The worst to come is in the form of a no-fly zone that was imposed by the army over Benghazi, as militants continue to fight pitched battles with the security forces. Since Colonel Muammar Gadaffi was overthrown, Libya has gone from worse to worst, and the writ of the government has been lacking. At times it seems to be a field day for the militants as they are free to sell the oil in international market as well as abduct the prime minister on their own! This state of affairs is not only unravelling the North African country but also enabling the tendency of militancy to explode beyond its borders.

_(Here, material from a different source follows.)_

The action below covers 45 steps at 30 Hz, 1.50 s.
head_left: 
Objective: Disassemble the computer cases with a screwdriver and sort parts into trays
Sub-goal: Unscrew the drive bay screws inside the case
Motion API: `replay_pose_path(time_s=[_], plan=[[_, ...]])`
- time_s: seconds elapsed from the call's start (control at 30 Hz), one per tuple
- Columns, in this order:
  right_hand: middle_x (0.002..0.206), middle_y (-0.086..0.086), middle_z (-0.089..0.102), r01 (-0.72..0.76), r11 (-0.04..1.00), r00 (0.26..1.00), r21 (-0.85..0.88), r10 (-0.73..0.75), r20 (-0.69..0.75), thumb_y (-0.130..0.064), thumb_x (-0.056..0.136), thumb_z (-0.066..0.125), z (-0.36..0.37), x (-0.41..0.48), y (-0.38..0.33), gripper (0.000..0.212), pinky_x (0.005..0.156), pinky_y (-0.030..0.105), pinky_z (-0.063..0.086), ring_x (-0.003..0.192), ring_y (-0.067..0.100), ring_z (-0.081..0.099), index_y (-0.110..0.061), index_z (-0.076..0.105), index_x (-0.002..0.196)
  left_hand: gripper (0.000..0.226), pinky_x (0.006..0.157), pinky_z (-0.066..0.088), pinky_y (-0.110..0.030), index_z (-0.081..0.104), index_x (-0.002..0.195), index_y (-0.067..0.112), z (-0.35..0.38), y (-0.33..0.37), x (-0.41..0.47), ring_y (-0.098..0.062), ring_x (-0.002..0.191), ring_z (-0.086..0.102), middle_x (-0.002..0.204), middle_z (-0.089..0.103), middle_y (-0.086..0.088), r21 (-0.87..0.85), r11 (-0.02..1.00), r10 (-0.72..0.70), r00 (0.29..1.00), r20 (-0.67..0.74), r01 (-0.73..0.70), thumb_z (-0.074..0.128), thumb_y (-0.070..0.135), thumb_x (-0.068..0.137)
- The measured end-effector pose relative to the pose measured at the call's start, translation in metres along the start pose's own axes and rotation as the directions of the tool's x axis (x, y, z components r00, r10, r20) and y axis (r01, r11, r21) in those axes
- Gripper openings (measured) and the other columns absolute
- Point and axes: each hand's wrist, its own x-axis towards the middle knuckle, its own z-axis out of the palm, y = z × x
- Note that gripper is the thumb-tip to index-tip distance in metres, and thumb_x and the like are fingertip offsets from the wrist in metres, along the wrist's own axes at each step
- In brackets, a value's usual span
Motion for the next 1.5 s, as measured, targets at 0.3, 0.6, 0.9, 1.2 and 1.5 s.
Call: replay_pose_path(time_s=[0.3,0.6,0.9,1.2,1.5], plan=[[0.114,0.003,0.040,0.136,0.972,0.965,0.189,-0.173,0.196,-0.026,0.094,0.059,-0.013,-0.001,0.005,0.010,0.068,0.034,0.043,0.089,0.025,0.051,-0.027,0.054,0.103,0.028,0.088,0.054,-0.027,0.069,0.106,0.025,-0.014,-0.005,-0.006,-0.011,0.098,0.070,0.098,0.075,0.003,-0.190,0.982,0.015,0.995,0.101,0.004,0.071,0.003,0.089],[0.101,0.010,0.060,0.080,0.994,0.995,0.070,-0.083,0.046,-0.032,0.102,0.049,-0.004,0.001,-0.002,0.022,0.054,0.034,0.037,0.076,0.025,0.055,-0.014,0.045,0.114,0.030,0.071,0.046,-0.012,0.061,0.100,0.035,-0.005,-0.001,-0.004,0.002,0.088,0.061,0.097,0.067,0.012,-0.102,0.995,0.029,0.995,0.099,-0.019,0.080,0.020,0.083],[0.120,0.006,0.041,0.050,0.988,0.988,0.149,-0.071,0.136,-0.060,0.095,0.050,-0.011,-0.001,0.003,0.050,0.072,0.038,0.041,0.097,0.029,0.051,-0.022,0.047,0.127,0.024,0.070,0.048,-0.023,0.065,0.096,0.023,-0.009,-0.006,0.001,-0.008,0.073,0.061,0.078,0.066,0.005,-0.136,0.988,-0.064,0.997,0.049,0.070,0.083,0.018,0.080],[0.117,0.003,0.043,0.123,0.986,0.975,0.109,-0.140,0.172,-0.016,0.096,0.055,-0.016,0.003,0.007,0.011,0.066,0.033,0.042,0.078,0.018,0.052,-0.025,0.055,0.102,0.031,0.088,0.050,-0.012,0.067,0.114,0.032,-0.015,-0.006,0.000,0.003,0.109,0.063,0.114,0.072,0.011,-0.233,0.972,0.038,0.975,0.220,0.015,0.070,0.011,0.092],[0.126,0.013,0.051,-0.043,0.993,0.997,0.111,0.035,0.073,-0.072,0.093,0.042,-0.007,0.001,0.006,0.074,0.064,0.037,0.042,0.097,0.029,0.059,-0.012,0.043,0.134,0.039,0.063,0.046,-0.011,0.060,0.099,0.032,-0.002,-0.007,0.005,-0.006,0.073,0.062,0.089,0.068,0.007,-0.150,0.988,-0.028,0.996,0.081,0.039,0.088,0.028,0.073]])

With more than 50 people killed and hundreds injured in a latest clash between the military and the rebels, Benghazi is once in trouble. Libya’s second largest city was home to some of the worst upheaval as militants ransacked the US consulate in 2012 and killed its envoy and four other diplomats. This no-fly zone is one of the unique of its kind where in the state army is engaged against a paramilitary group that has laid its hands on aircraft, and is capable enough to fly its own sorties. This unnerving news incidentally comes in the wake of coup rumors by a deserted colonel of army.
It is no less than a tragedy for one of the prosperous and resource-rich African-Arab country to experience a web of militants among its midst and members of civil and military bureaucracy defecting to rebel groups. This civil war in Libya is a precursor for disaster, and something serious is in need of being done to save the country from going over the brink.